Activity
Compute how many lines in the data below hold the word "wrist", then report that number with nothing else.
══ Data shown ══
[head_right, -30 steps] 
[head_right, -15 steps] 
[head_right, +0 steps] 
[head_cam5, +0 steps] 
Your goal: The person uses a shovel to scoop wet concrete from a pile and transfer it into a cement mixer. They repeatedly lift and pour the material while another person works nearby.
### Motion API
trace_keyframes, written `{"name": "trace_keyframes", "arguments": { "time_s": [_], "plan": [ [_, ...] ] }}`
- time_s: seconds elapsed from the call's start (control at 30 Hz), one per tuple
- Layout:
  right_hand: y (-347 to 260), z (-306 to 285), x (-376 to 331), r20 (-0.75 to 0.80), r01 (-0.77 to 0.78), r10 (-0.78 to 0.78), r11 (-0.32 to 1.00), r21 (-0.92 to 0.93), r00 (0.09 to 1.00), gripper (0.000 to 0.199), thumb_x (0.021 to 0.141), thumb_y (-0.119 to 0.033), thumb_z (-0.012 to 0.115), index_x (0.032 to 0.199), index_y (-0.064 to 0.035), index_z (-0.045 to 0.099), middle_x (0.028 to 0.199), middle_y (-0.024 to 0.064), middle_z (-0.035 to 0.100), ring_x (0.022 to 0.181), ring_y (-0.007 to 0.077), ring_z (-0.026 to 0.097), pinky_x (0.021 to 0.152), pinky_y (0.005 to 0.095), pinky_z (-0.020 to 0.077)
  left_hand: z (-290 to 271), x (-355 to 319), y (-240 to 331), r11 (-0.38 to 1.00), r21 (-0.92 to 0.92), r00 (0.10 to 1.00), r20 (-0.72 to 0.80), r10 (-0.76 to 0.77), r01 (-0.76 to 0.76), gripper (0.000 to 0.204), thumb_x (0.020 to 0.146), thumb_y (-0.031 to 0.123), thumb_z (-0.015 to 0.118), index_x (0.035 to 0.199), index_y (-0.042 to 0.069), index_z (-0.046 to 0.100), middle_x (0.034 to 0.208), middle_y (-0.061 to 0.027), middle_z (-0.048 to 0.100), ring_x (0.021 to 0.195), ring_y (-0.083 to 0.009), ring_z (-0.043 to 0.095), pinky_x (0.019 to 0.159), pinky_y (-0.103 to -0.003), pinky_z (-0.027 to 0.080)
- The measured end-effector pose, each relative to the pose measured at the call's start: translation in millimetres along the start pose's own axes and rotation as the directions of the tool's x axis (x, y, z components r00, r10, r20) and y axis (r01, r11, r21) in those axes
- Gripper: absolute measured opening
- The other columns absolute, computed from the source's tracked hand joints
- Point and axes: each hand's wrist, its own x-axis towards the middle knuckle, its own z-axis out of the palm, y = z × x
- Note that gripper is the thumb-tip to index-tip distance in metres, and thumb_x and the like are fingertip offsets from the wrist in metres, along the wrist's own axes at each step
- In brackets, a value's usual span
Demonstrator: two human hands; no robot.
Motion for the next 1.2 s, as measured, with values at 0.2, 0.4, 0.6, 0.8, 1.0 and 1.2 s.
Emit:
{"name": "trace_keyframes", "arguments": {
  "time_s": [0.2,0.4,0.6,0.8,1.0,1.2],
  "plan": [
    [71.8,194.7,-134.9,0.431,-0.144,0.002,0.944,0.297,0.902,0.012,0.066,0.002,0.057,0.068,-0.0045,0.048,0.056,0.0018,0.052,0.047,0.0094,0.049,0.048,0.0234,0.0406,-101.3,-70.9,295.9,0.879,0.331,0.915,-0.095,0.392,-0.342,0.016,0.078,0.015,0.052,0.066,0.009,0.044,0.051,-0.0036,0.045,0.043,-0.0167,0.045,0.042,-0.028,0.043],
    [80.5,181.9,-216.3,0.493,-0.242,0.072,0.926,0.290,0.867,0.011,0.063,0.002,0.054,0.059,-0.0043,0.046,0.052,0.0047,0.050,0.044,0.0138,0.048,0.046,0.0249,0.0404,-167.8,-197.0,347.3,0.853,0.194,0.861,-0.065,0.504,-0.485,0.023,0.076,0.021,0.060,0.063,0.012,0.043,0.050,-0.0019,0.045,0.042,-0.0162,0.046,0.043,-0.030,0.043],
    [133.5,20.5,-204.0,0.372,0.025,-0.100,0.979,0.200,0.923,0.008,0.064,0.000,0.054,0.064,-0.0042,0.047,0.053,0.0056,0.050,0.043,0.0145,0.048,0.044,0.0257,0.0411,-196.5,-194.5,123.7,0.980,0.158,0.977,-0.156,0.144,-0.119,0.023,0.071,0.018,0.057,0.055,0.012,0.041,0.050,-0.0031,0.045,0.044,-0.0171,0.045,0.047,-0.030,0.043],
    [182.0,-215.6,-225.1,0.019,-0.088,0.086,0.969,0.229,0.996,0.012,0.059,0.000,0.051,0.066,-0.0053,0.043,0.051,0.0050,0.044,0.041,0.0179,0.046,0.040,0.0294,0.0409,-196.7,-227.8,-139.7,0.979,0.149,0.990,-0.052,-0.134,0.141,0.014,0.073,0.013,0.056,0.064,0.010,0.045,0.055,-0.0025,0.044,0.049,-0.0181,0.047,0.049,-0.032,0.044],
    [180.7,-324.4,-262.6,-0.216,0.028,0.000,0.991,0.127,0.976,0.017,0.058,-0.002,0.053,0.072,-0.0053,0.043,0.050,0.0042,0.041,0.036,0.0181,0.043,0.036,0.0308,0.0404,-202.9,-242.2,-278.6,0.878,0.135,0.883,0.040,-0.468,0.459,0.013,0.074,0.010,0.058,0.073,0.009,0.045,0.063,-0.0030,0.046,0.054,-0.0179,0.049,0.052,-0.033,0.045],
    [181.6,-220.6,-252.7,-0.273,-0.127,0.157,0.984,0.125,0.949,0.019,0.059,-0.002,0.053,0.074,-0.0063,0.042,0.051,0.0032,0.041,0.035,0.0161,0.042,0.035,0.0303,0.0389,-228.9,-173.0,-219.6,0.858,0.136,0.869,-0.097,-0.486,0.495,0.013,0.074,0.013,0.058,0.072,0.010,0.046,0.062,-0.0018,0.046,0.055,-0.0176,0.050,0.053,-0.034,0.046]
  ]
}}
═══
Response to this exercise
2